Would you repeat every line below exactly, please?
[[ Material provided, beginning ]]
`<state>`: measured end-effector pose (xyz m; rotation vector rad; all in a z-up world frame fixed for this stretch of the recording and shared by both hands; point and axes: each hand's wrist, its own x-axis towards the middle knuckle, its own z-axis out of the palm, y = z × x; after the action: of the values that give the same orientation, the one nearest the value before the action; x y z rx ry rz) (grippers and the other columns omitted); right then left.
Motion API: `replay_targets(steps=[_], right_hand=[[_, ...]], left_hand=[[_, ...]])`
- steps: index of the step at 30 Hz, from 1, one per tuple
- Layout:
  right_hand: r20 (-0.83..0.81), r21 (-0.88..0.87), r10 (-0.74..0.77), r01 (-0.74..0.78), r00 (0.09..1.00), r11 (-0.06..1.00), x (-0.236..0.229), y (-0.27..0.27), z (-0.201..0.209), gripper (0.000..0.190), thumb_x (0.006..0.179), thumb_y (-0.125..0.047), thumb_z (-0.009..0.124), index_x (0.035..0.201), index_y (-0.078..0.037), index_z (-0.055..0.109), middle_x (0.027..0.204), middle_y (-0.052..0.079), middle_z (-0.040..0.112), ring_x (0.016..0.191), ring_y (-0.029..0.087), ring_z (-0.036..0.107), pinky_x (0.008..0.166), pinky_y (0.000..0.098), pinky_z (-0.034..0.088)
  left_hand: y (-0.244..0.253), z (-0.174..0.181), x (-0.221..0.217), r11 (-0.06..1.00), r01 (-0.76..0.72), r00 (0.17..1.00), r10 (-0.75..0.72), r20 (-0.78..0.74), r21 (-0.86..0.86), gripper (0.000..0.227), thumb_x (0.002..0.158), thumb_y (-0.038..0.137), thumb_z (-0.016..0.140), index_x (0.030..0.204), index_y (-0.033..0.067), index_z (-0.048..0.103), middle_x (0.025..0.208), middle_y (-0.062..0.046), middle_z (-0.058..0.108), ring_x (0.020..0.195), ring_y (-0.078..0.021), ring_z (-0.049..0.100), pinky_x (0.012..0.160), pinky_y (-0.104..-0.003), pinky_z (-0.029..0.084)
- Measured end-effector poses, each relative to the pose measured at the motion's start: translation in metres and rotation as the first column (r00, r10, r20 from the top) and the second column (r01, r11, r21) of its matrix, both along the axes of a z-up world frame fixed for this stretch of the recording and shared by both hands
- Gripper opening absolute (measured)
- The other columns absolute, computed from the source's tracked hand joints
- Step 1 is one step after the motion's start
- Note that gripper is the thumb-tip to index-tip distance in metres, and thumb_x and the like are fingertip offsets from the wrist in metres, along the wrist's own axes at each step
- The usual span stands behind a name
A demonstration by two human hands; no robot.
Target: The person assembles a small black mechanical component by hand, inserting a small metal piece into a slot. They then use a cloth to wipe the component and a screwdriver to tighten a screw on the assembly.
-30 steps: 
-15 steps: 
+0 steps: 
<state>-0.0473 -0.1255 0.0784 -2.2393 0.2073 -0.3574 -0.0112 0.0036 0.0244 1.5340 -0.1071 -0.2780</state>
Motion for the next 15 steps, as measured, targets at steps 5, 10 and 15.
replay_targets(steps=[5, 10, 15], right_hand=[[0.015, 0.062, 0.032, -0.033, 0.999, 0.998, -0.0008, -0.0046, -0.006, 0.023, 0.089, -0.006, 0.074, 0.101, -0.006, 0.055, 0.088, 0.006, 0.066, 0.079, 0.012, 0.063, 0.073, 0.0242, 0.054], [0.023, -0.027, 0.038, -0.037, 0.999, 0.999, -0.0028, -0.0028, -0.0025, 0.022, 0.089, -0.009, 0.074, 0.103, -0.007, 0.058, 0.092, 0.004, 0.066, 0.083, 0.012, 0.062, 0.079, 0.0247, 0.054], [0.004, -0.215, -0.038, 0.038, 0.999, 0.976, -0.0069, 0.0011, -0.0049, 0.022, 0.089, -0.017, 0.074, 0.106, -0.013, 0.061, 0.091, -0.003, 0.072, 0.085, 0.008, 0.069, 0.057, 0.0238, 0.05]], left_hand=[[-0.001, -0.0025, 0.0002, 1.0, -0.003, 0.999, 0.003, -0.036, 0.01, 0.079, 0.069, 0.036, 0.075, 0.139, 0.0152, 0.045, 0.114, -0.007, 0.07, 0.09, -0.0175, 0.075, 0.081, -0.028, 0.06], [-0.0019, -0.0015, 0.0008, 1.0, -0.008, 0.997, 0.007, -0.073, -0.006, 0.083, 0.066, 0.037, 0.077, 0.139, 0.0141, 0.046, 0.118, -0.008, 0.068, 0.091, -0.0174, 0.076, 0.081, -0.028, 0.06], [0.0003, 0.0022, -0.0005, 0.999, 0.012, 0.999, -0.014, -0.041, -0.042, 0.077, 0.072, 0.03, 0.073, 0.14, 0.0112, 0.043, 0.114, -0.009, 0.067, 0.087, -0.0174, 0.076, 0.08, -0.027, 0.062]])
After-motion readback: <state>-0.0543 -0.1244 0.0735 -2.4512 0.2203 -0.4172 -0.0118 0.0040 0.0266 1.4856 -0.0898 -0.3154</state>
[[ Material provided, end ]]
● **Written reply**:
`<state>`: measured end-effector pose (xyz m; rotation vector rad; all in a z-up world frame fixed for this stretch of the recording and shared by both hands; point and axes: each hand's wrist, its own x-axis towards the middle knuckle, its own z-axis out of the palm, y = z × x; after the action: of the values that give the same orientation, the one nearest the value before the action; x y z rx ry rz) (grippers and the other columns omitted); right then left.
Motion API: `replay_targets(steps=[_], right_hand=[[_, ...]], left_hand=[[_, ...]])`
- steps: index of the step at 30 Hz, from 1, one per tuple
- Layout:
  right_hand: r20 (-0.83..0.81), r21 (-0.88..0.87), r10 (-0.74..0.77), r01 (-0.74..0.78), r00 (0.09..1.00), r11 (-0.06..1.00), x (-0.236..0.229), y (-0.27..0.27), z (-0.201..0.209), gripper (0.000..0.190), thumb_x (0.006..0.179), thumb_y (-0.125..0.047), thumb_z (-0.009..0.124), index_x (0.035..0.201), index_y (-0.078..0.037), index_z (-0.055..0.109), middle_x (0.027..0.204), middle_y (-0.052..0.079), middle_z (-0.040..0.112), ring_x (0.016..0.191), ring_y (-0.029..0.087), ring_z (-0.036..0.107), pinky_x (0.008..0.166), pinky_y (0.000..0.098), pinky_z (-0.034..0.088)
  left_hand: y (-0.244..0.253), z (-0.174..0.181), x (-0.221..0.217), r11 (-0.06..1.00), r01 (-0.76..0.72), r00 (0.17..1.00), r10 (-0.75..0.72), r20 (-0.78..0.74), r21 (-0.86..0.86), gripper (0.000..0.227), thumb_x (0.002..0.158), thumb_y (-0.038..0.137), thumb_z (-0.016..0.140), index_x (0.030..0.204), index_y (-0.033..0.067), index_z (-0.048..0.103), middle_x (0.025..0.208), middle_y (-0.062..0.046), middle_z (-0.058..0.108), ring_x (0.020..0.195), ring_y (-0.078..0.021), ring_z (-0.049..0.100), pinky_x (0.012..0.160), pinky_y (-0.104..-0.003), pinky_z (-0.029..0.084)
- Measured end-effector poses, each relative to the pose measured at the motion's start: translation in metres and rotation as the first column (r00, r10, r20 from the top) and the second column (r01, r11, r21) of its matrix, both along the axes of a z-up world frame fixed for this stretch of the recording and shared by both hands
- Gripper opening absolute (measured)
- The other columns absolute, computed from the source's tracked hand joints
- Step 1 is one step after the motion's start
- Note that gripper is the thumb-tip to index-tip distance in metres, and thumb_x and the like are fingertip offsets from the wrist in metres, along the wrist's own axes at each step
- The usual span stands behind a name
A demonstration by two human hands; no robot.
Target: The person assembles a small black mechanical component by hand, inserting a small metal piece into a slot. They then use a cloth to wipe the component and a screwdriver to tighten a screw on the assembly.
-30 steps: 
-15 steps: 
+0 steps: 
<state>-0.0473 -0.1255 0.0784 -2.2393 0.2073 -0.3574 -0.0112 0.0036 0.0244 1.5340 -0.1071 -0.2780</state>
Motion for the next 15 steps, as measured, targets at steps 5, 10 and 15.
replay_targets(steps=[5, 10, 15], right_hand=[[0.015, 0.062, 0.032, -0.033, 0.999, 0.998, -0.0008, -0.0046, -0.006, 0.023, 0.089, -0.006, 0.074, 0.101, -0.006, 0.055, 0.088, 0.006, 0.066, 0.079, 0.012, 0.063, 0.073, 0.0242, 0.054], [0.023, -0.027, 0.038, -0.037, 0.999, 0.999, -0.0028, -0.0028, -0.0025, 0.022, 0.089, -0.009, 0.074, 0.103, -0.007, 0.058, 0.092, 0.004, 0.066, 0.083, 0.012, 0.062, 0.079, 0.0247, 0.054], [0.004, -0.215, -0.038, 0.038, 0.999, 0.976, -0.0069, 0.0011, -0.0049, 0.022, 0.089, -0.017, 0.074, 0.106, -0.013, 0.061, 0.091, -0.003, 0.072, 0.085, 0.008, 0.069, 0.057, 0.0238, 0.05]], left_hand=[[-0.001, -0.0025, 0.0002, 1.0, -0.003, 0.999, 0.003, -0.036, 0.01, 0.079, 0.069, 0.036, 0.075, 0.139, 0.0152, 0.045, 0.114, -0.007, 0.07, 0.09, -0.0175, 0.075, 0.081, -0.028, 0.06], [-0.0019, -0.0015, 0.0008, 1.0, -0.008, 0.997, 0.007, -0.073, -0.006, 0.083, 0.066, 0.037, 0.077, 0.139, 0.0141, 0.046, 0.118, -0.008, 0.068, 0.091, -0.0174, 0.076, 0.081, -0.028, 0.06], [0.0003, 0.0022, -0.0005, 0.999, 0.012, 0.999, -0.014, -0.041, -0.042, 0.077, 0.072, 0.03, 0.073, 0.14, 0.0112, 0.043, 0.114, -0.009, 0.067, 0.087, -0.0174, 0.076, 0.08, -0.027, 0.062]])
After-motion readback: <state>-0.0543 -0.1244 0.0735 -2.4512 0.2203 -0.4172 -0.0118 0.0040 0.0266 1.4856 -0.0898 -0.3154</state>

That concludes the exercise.